目に見えやすい繋がりが絶たれたとき、ひとは深いところですべては繋がっていたのだと気づく。

目に見える繋がりは、現代では「当たり前」になってしまっている。

繋がっていることが当たり前、生きていることは当たり前。

そんな繋がっているのか繋がっていないのか、命の感覚が麻痺している現代は

「絆」以前の問題なのだ。

そこでいま「繋がり」の意味を根本的なところから見直す必要があるのかもしれない。

 

 

 

ウッドラフの原生動物を使った実験でこんな結果がある。

 

自らの新陳代謝が蓄積された培養液の中では必ず死んだはずの個体も、遠くはなれた血縁の種の老廃物で満たされた液体のなかでは、立派に繁殖した。

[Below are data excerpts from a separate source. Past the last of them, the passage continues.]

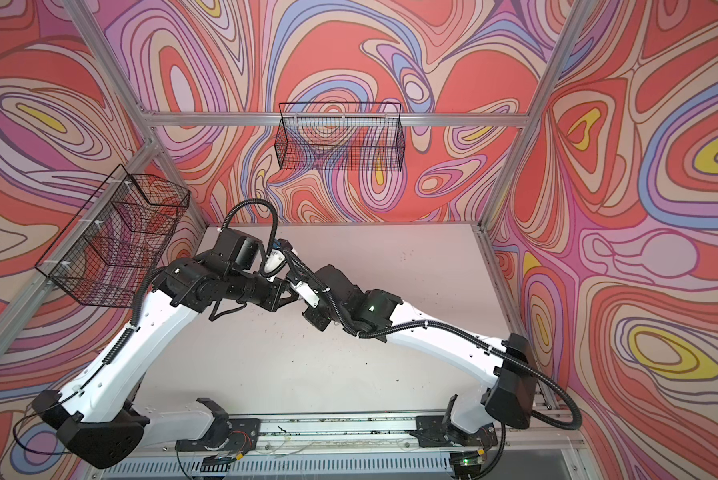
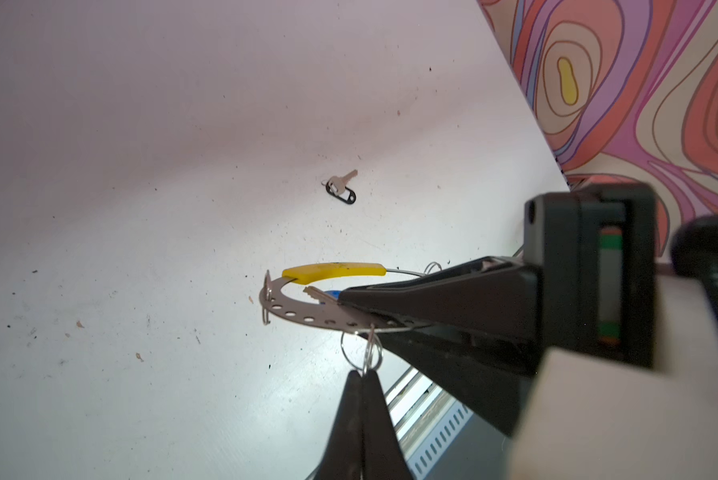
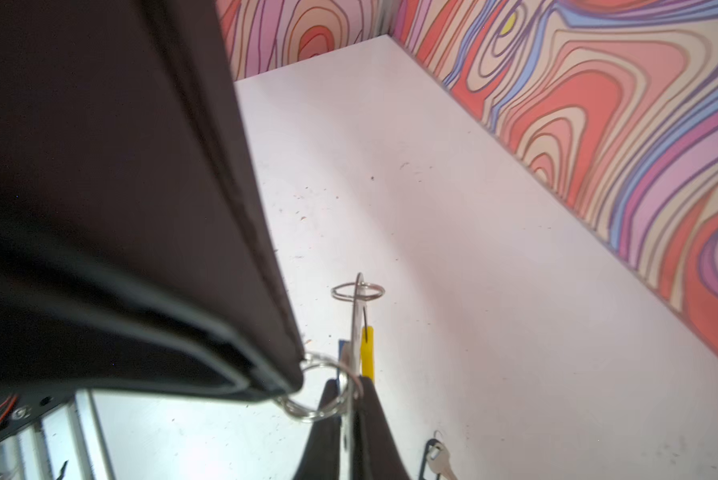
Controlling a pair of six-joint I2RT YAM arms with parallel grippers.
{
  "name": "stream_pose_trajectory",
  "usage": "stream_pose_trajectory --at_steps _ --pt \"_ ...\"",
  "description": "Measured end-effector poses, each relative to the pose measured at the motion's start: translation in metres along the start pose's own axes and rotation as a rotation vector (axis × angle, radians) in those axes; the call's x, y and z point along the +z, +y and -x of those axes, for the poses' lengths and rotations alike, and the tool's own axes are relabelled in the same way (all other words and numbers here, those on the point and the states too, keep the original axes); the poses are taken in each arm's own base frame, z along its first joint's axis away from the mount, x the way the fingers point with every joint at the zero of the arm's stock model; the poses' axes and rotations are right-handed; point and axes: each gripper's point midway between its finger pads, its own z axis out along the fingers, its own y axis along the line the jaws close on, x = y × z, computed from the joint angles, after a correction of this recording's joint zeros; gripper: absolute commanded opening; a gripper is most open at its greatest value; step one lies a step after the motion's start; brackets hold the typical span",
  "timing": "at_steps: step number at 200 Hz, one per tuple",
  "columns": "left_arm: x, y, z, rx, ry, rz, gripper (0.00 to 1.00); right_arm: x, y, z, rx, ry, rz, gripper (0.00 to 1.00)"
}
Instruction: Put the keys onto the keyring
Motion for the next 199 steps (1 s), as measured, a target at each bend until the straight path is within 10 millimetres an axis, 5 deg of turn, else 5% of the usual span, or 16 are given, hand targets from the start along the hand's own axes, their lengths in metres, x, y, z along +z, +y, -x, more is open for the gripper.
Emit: stream_pose_trajectory --at_steps 13,36,63,103,199 --pt "0.002 -0.001 -0.006 -0.002 0.020 -0.017 0.00 0.003 0.005 -0.007 0.022 0.012 0.045 0.00" --pt "-0.002 0.002 -0.009 -0.040 0.012 -0.060 0.27 0.004 0.012 -0.008 0.101 -0.036 0.131 0.00" --pt "-0.024 0.010 -0.011 -0.117 -0.071 -0.089 0.49 -0.003 -0.006 -0.009 0.238 -0.101 0.129 0.00" --pt "-0.057 -0.004 0.000 -0.142 -0.261 -0.147 0.46 -0.009 -0.010 0.008 0.372 -0.172 0.140 0.00" --pt "-0.031 0.000 0.032 -0.225 -0.405 -0.215 0.37 -0.009 -0.007 0.023 0.552 -0.215 0.196 0.00"
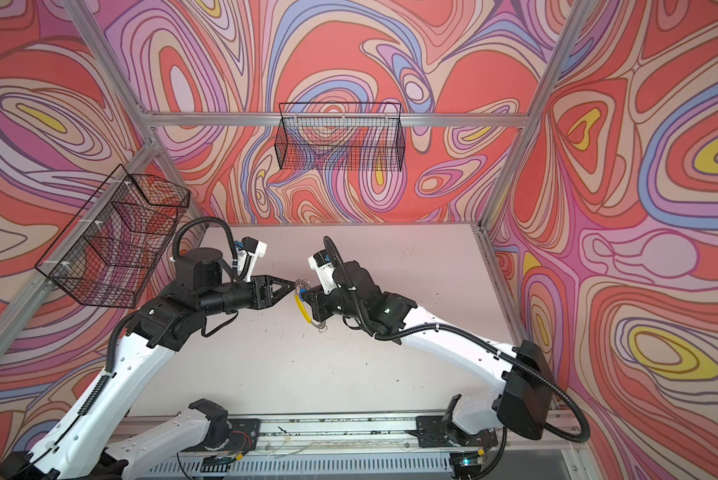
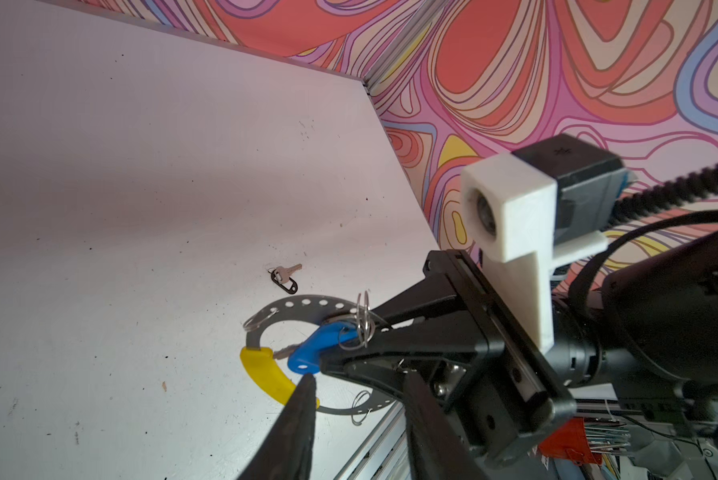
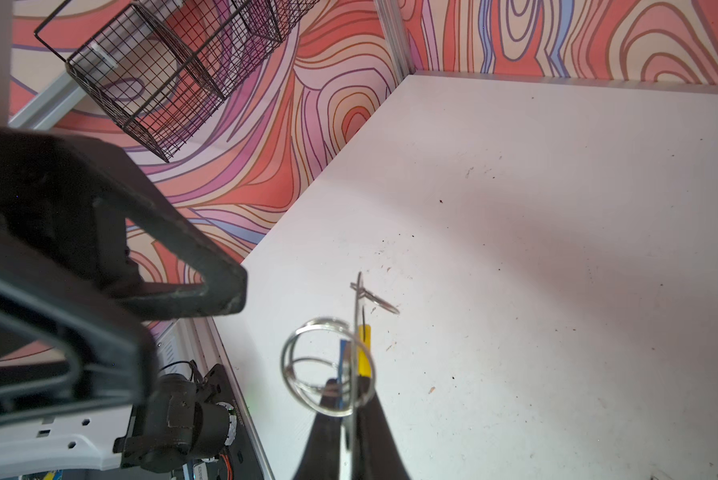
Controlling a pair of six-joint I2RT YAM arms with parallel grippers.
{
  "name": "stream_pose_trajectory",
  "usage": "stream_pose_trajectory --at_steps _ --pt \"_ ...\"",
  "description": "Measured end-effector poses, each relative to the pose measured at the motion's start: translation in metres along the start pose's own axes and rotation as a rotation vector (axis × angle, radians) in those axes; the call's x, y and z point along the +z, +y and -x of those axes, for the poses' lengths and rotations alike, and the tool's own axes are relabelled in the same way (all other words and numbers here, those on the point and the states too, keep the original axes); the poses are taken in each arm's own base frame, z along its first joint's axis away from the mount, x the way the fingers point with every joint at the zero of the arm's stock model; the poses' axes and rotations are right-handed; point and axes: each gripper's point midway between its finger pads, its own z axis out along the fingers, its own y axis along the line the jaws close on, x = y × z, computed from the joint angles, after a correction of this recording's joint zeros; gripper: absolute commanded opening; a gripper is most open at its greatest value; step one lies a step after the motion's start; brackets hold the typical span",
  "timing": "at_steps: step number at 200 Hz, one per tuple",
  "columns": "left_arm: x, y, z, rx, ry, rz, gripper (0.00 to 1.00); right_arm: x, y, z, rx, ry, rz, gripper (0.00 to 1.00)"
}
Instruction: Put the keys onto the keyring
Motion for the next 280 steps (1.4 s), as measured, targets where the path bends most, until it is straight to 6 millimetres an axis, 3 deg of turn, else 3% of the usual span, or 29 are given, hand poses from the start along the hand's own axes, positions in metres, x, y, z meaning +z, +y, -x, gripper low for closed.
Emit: stream_pose_trajectory --at_steps 49,141,154,208,280 --pt "0.016 -0.004 0.000 0.008 0.017 -0.017 0.35 0.004 0.000 0.001 0.018 -0.005 0.007 0.00" --pt "0.025 0.000 0.003 -0.007 0.010 -0.011 0.30 0.004 0.002 0.005 0.016 -0.021 0.015 0.00" --pt "0.027 0.000 0.003 -0.009 0.010 -0.011 0.27 0.004 0.002 0.005 0.016 -0.021 0.015 0.00" --pt "0.031 0.002 0.004 -0.019 0.015 -0.011 0.00 0.005 0.001 0.003 0.016 -0.024 0.015 0.00" --pt "0.026 0.000 0.009 0.008 0.090 0.054 0.00 0.005 0.000 0.006 -0.071 -0.042 -0.023 0.00"
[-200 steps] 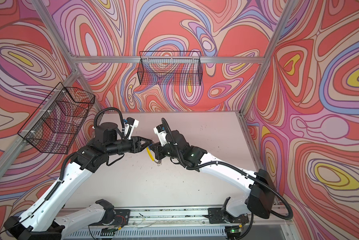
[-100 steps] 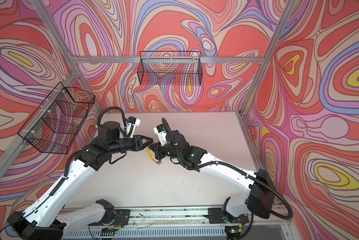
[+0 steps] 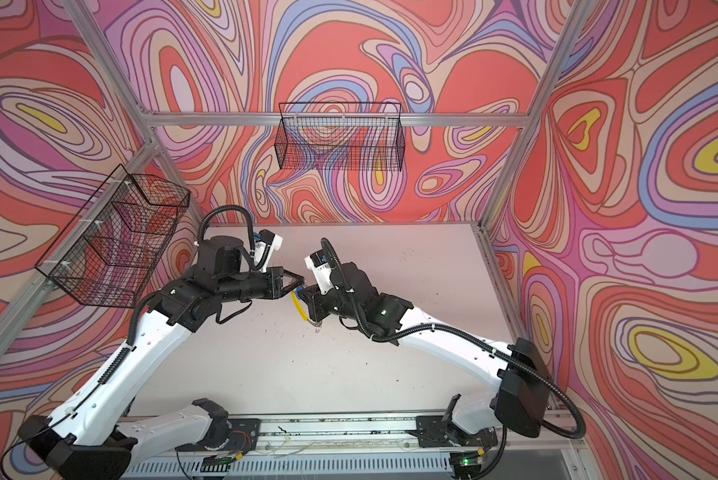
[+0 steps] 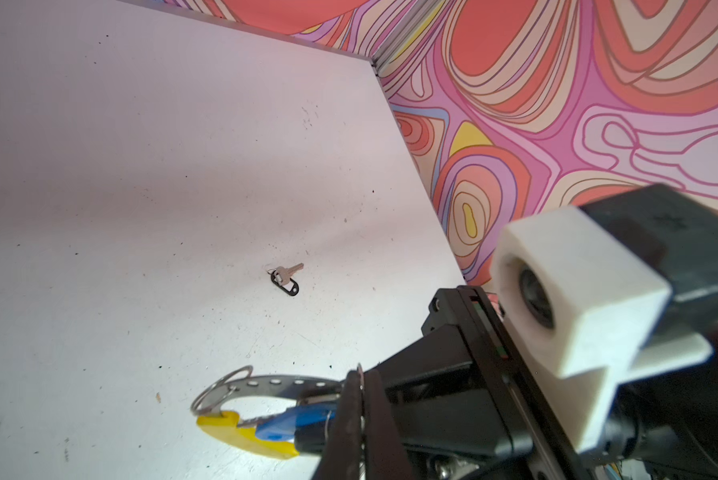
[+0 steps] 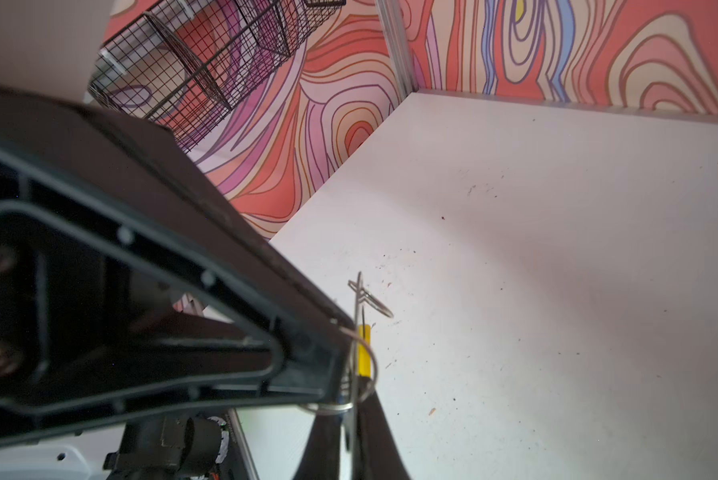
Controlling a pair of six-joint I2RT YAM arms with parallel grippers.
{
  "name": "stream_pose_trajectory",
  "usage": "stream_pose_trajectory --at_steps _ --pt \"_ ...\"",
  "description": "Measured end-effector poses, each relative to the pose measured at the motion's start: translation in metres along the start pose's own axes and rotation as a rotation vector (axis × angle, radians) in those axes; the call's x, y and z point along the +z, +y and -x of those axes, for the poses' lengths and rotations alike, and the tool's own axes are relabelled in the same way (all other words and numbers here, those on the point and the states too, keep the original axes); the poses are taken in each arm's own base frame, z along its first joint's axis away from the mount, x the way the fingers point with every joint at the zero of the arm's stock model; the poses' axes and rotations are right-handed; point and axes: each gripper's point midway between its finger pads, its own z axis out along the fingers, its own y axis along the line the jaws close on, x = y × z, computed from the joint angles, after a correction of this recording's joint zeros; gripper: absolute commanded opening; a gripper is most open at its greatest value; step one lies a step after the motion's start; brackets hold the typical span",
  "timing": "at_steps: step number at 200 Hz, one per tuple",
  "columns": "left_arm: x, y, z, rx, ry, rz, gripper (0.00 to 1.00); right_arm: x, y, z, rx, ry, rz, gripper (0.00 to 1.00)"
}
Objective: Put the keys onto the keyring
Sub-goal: 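Twist the blue key along the ring with the left gripper while right holds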
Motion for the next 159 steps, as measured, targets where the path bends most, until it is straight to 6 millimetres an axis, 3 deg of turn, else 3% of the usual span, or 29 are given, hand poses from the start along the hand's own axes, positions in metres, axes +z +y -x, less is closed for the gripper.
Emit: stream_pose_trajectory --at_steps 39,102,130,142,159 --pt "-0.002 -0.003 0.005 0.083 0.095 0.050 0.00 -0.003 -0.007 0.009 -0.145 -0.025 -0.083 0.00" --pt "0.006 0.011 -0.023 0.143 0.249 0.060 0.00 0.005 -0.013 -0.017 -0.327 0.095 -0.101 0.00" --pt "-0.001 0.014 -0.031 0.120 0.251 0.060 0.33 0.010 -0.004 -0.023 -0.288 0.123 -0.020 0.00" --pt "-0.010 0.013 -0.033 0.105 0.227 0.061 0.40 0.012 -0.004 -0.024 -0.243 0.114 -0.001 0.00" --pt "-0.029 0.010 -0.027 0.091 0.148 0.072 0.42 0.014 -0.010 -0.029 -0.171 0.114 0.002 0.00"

このように、そのまま放置された滴虫が自然死をとげるのは、自らの新陳代謝の産物が十分に排除できないためである……

 

始まらず、終わらない者たちにとって

繋がることは苦しいことだ。

でも生きることは繋がることで

私たちは死んだまま生きるのか

魂を輝かせて本当の自分を生きたいのか……

 

魂を輝かせたいなら欲望を繋げ!と言うのだ。

そのためにこのアニメでは「欲望解消」の儀式が行われる。

 

①カパゾンビの裏側に回り込み、

②欲望エネルギーである尻こだまをかっぱらって呑み込む

③自分たちの欲望を漏洩

④欲望エネルギーがケッピに転送され、欲望は解消される

 

自分の新陳代謝(欲望)に埋もれて死んでしまう前に、他人(カパゾンビ)の欲望を媒介にして、自分の欲望を解消していく他ないのだ。

 

そうして悟りを開いていけと、「さらざんまい」は言っているのだと思う。